WHAT THE TASK REQUIRES >>
Give back exactly the lines from the start of the listing to the line containing "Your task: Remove", inclusive, and nothing beyond them.
BEGIN
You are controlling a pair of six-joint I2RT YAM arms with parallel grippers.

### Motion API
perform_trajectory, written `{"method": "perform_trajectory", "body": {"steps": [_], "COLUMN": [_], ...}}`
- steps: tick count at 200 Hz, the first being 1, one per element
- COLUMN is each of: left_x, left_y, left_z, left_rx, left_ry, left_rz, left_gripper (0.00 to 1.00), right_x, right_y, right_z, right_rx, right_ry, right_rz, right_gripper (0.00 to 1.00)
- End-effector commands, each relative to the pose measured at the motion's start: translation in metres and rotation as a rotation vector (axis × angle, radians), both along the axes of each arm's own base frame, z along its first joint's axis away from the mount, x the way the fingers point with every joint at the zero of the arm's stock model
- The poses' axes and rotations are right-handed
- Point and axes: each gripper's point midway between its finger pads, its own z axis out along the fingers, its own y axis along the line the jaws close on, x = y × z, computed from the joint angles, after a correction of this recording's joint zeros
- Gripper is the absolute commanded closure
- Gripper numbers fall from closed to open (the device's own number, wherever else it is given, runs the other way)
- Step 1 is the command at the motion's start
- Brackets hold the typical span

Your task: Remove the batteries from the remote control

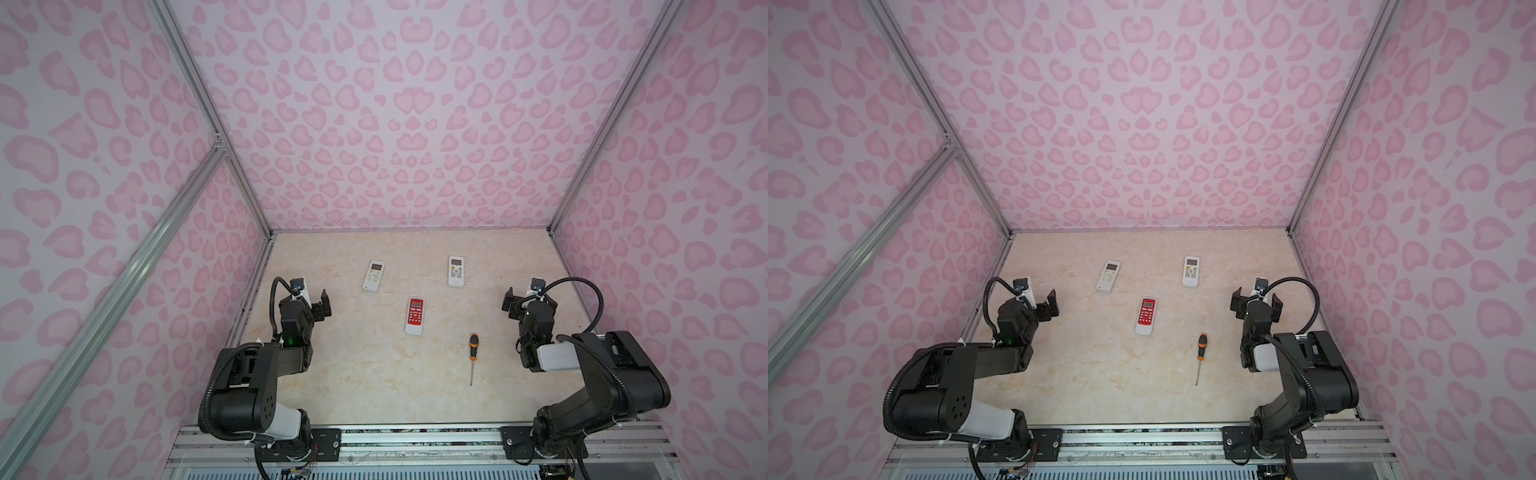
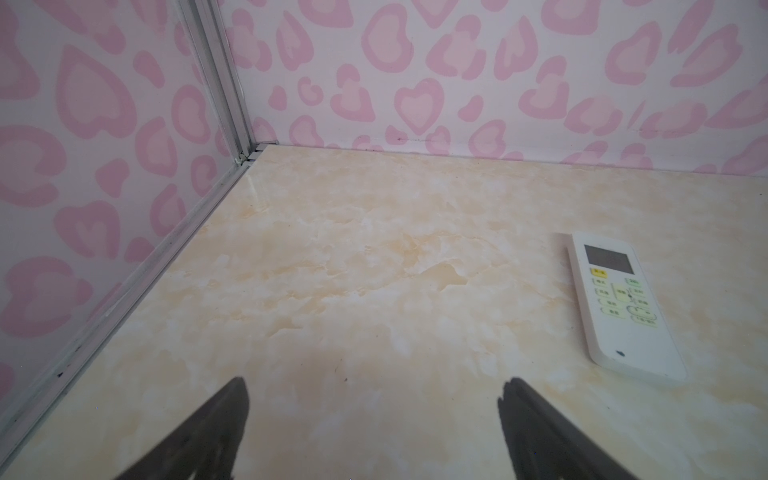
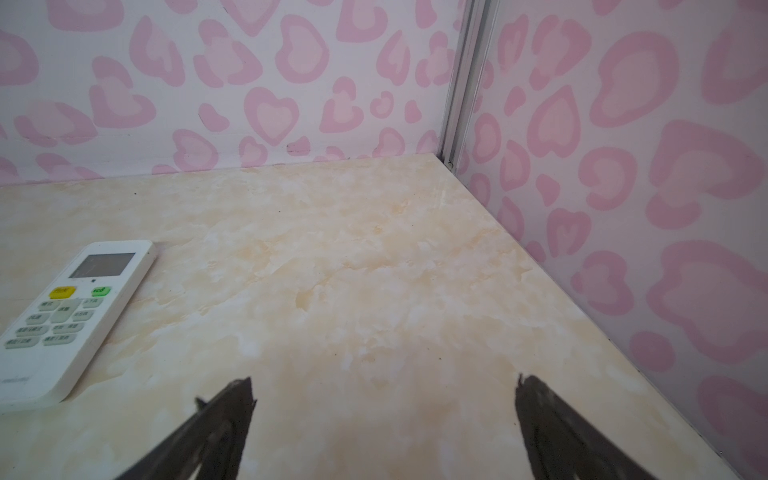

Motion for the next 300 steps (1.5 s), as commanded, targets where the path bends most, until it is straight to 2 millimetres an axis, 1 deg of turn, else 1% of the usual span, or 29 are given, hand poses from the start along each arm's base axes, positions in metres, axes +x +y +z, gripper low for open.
{"method": "perform_trajectory", "body": {"steps": [1, 92, 123, 135, 150, 163, 172, 175, 187, 193, 197, 203, 207, 224, 229, 230, 243, 250, 253, 256, 265, 277, 284, 289, 291, 300], "left_x": [0.002, 0.002, 0.002, 0.003, 0.002, -0.002, -0.007, -0.009, -0.015, -0.017, -0.018, -0.018, -0.017, -0.015, -0.017, -0.017, -0.020, -0.022, -0.023, -0.024, -0.027, -0.028, -0.030, -0.032, -0.031, -0.034], "left_y": [0.000, 0.000, 0.001, 0.001, 0.001, 0.002, 0.006, 0.008, 0.007, 0.005, 0.002, -0.002, -0.006, -0.025, -0.031, -0.032, -0.049, -0.064, -0.070, -0.076, -0.099, -0.142, -0.170, -0.190, -0.198, -0.226], "left_z": [0.008, 0.009, 0.010, 0.016, 0.030, 0.040, 0.048, 0.049, 0.064, 0.072, 0.078, 0.084, 0.088, 0.093, 0.087, 0.088, 0.077, 0.070, 0.068, 0.065, 0.059, 0.053, 0.050, 0.042, 0.042, 0.032], "left_rx": [0.004, 0.003, 0.010, 0.017, 0.023, 0.001, -0.039, -0.048, -0.093, -0.120, -0.139, -0.164, -0.179, -0.242, -0.260, -0.265, -0.322, -0.339, -0.341, -0.335, -0.326, -0.302, -0.279, -0.248, -0.239, -0.174], "left_ry": [-0.033, -0.035, -0.032, -0.029, -0.020, -0.001, 0.006, 0.011, -0.003, -0.012, -0.018, -0.018, -0.019, 0.057, 0.110, 0.111, 0.212, 0.256, 0.267, 0.281, 0.309, 0.345, 0.372, 0.410, 0.416, 0.465], "left_rz": [0.000, -0.002, 0.003, 0.015, 0.025, 0.050, 0.088, 0.098, 0.105, 0.100, 0.091, 0.075, 0.064, 0.026, 0.022, 0.020, 0.018, -0.004, -0.005, -0.009, -0.046, -0.136, -0.201, -0.243, -0.259, -0.298], "left_gripper": [0.03, 0.03, 0.03, 0.03, 0.03, 0.03, 0.03, 0.03, 0.02, 0.00, 0.02, 0.05, 0.07, 0.14, 0.16, 0.16, 0.19, 0.21, 0.21, 0.21, 0.21, 0.20, 0.19, 0.18, 0.17, 0.14], "right_x": [0.000, 0.000, -0.001, -0.002, -0.003, -0.002, -0.001, 0.001, 0.001, 0.003, 0.002, 0.002, 0.002, -0.007, -0.011, -0.012, -0.020, -0.026, -0.027, -0.030, -0.037, -0.047, -0.053, -0.057, -0.058, -0.065], "right_y": [-0.001, -0.002, -0.003, -0.003, 0.000, 0.003, 0.005, 0.006, 0.018, 0.026, 0.033, 0.044, 0.050, 0.078, 0.087, 0.089, 0.124, 0.144, 0.148, 0.156, 0.176, 0.198, 0.208, 0.214, 0.216, 0.225], "right_z": [0.002, 0.001, 0.004, 0.010, 0.019, 0.024, 0.025, 0.028, 0.029, 0.032, 0.031, 0.034, 0.037, 0.036, 0.035, 0.034, 0.028, 0.024, 0.024, 0.023, 0.018, 0.012, 0.007, 0.003, 0.001, -0.007], "right_rx": [-0.004, -0.005, -0.002, -0.003, -0.012, -0.027, -0.036, -0.032, 0.001, 0.018, 0.025, 0.055, 0.077, 0.153, 0.176, 0.180, 0.227, 0.249, 0.257, 0.268, 0.292, 0.319, 0.332, 0.348, 0.354, 0.379], "right_ry": [-0.008, -0.004, -0.016, -0.021, -0.010, 0.023, 0.075, 0.082, 0.178, 0.219, 0.256, 0.289, 0.298, 0.339, 0.338, 0.340, 0.334, 0.337, 0.337, 0.340, 0.357, 0.379, 0.394, 0.407, 0.412, 0.440], "right_rz": [-0.010, -0.011, -0.016, -0.015, -0.010, -0.017, -0.040, -0.049, -0.038, -0.015, 0.014, 0.046, 0.062, 0.113, 0.126, 0.130, 0.215, 0.259, 0.264, 0.278, 0.312, 0.342, 0.349, 0.353, 0.355, 0.364], "right_gripper": [0.01, 0.01, 0.01, 0.01, 0.01, 0.01, 0.01, 0.01, 0.01, 0.01, 0.01, 0.01, 0.02, 0.05, 0.06, 0.06, 0.07, 0.07, 0.07, 0.07, 0.07, 0.07, 0.07, 0.07, 0.08, 0.10]}}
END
WRITTEN ANSWER >>
You are controlling a pair of six-joint I2RT YAM arms with parallel grippers.

### Motion API
perform_trajectory, written `{"method": "perform_trajectory", "body": {"steps": [_], "COLUMN": [_], ...}}`
- steps: tick count at 200 Hz, the first being 1, one per element
- COLUMN is each of: left_x, left_y, left_z, left_rx, left_ry, left_rz, left_gripper (0.00 to 1.00), right_x, right_y, right_z, right_rx, right_ry, right_rz, right_gripper (0.00 to 1.00)
- End-effector commands, each relative to the pose measured at the motion's start: translation in metres and rotation as a rotation vector (axis × angle, radians), both along the axes of each arm's own base frame, z along its first joint's axis away from the mount, x the way the fingers point with every joint at the zero of the arm's stock model
- The poses' axes and rotations are right-handed
- Point and axes: each gripper's point midway between its finger pads, its own z axis out along the fingers, its own y axis along the line the jaws close on, x = y × z, computed from the joint angles, after a correction of this recording's joint zeros
- Gripper is the absolute commanded closure
- Gripper numbers fall from closed to open (the device's own number, wherever else it is given, runs the other way)
- Step 1 is the command at the motion's start
- Brackets hold the typical span

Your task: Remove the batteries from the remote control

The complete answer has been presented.